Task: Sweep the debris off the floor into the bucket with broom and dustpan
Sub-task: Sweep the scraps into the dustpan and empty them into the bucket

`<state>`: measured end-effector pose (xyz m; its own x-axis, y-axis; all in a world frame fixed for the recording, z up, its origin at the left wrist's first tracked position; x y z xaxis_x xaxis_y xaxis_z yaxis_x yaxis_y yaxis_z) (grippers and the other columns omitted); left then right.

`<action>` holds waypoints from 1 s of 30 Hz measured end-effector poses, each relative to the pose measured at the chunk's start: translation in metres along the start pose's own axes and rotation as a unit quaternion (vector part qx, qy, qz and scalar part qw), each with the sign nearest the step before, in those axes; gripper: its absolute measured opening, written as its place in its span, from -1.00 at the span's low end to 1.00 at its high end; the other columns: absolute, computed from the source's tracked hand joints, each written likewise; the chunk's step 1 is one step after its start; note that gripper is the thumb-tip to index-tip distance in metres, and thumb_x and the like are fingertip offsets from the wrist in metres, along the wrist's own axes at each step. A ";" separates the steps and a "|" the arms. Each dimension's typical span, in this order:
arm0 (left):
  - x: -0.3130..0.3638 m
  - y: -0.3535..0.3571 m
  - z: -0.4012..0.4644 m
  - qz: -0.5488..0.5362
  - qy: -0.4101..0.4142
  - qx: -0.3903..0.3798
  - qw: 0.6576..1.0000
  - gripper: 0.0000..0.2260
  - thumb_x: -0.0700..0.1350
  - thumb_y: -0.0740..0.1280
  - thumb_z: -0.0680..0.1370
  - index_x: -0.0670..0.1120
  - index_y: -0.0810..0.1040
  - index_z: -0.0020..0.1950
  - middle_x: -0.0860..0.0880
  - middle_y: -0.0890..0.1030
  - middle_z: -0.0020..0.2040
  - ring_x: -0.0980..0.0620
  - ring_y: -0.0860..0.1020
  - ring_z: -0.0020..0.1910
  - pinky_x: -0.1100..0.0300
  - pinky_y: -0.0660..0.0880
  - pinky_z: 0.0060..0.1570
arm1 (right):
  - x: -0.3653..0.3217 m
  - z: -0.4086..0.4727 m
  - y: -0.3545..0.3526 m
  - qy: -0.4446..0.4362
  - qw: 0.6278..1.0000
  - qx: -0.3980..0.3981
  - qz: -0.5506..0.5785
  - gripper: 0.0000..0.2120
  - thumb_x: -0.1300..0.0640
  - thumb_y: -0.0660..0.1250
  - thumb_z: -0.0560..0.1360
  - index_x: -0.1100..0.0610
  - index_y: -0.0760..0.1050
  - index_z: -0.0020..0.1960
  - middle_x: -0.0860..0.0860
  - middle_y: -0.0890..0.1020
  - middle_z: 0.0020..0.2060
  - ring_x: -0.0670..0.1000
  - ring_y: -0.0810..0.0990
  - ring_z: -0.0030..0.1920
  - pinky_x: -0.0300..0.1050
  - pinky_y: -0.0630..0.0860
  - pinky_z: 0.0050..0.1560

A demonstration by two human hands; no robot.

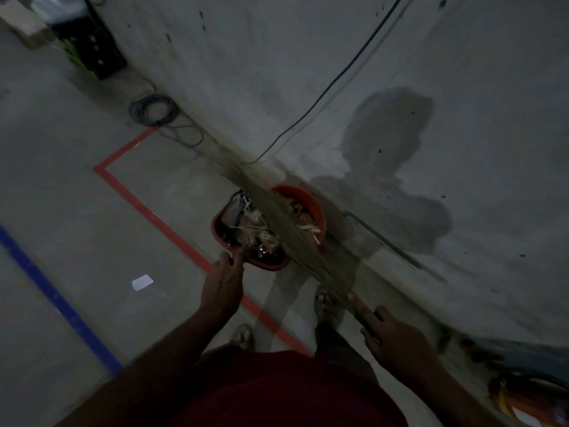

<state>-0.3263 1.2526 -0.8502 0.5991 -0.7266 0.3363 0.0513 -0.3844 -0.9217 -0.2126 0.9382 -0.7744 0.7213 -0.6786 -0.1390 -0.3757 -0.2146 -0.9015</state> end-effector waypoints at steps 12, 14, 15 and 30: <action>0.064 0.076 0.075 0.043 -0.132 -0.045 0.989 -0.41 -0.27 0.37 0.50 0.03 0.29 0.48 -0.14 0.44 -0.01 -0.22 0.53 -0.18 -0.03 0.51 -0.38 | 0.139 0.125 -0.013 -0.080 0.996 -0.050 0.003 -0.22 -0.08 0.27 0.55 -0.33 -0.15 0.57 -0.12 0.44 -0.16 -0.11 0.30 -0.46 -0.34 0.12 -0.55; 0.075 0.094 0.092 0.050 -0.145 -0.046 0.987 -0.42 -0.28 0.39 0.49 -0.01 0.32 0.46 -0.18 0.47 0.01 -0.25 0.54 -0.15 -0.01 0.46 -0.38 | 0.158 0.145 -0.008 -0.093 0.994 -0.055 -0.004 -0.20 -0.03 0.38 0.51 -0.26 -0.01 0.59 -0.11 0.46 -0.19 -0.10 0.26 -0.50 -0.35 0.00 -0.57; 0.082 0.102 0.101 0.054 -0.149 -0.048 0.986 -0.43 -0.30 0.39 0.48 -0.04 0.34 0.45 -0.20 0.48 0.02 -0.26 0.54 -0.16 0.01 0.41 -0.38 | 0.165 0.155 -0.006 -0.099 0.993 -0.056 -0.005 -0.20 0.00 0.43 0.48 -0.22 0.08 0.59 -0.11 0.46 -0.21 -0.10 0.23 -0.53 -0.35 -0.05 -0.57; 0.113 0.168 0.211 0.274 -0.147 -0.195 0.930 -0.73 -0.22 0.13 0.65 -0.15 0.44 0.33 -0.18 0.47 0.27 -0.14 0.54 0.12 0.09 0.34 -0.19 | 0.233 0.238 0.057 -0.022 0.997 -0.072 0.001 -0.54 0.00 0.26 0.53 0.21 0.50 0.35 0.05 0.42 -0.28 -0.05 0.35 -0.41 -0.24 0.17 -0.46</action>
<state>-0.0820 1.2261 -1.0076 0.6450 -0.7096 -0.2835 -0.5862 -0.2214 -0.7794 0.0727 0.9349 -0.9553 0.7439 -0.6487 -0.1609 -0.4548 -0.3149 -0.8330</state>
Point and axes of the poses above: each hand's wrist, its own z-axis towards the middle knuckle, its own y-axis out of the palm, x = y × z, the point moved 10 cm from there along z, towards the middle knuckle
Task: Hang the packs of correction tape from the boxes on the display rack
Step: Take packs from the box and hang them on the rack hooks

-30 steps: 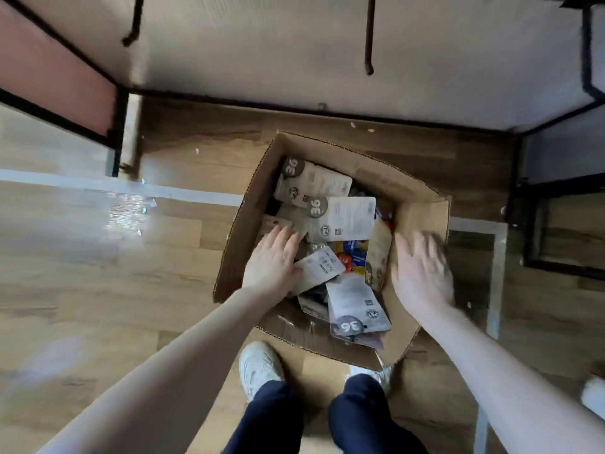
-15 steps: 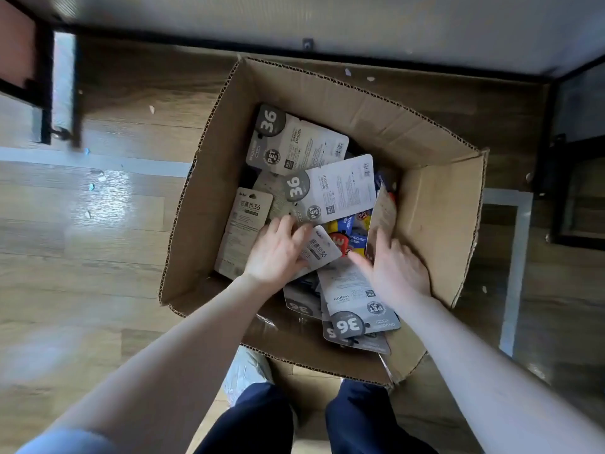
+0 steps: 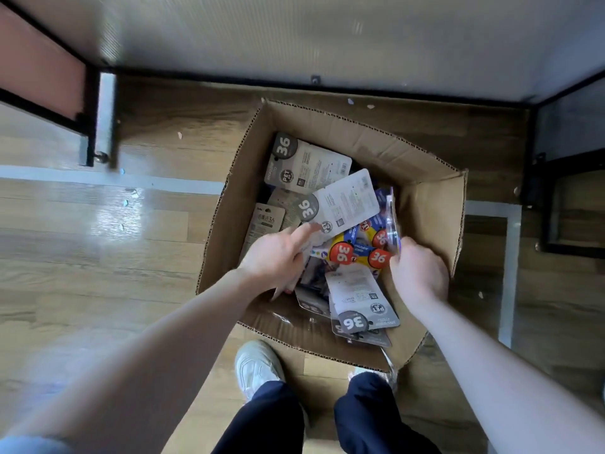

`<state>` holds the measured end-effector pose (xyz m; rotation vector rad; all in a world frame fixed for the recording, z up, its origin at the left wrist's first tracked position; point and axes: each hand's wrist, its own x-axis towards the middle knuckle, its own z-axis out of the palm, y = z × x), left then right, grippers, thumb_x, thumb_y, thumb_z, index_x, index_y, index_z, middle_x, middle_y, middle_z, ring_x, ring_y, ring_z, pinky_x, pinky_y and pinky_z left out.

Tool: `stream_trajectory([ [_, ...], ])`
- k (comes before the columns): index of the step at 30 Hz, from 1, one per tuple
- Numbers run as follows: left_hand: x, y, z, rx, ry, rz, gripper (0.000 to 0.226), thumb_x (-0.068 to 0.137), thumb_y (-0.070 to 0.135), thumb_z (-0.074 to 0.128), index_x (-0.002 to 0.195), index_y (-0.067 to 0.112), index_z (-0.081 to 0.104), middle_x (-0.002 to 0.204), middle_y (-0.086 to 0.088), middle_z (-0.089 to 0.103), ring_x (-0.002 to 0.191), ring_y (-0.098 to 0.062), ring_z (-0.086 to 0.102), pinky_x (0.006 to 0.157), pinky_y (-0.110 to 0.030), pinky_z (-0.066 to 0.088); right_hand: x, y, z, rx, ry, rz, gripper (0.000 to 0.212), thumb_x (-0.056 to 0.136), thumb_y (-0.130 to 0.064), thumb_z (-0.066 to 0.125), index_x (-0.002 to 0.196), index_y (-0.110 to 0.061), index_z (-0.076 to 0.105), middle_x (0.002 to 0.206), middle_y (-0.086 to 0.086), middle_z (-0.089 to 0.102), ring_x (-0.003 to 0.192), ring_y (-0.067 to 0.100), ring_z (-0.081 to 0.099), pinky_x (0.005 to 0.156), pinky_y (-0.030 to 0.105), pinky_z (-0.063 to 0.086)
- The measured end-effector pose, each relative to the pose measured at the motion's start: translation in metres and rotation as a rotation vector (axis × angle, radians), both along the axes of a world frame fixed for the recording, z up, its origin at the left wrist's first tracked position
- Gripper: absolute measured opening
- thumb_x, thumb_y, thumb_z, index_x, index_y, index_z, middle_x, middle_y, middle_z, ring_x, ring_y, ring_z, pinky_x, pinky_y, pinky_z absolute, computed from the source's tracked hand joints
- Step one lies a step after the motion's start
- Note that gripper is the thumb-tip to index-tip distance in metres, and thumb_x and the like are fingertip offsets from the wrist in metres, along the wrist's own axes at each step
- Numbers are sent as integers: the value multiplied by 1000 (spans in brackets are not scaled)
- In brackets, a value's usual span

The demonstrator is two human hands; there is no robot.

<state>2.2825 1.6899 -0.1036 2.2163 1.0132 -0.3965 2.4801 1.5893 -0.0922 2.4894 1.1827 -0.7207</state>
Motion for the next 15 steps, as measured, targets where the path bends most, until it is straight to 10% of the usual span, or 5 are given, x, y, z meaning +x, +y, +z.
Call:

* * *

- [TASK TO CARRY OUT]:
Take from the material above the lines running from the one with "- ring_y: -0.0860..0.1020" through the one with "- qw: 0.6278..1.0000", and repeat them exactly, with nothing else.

- [RESULT BELOW]:
  - ring_y: -0.0860..0.1020
  - ring_z: -0.0020..0.1910
  - pinky_x: -0.1100..0.0300
  - pinky_y: -0.0660..0.0880
  - pinky_z: 0.0060..0.1570
arm1 (right):
  - x: -0.3653..0.3217 m
  - z: -0.4086..0.4727 m
  - y: -0.3545..0.3526 m
  - qy: -0.4446..0.4362
  - qw: 0.6278..1.0000

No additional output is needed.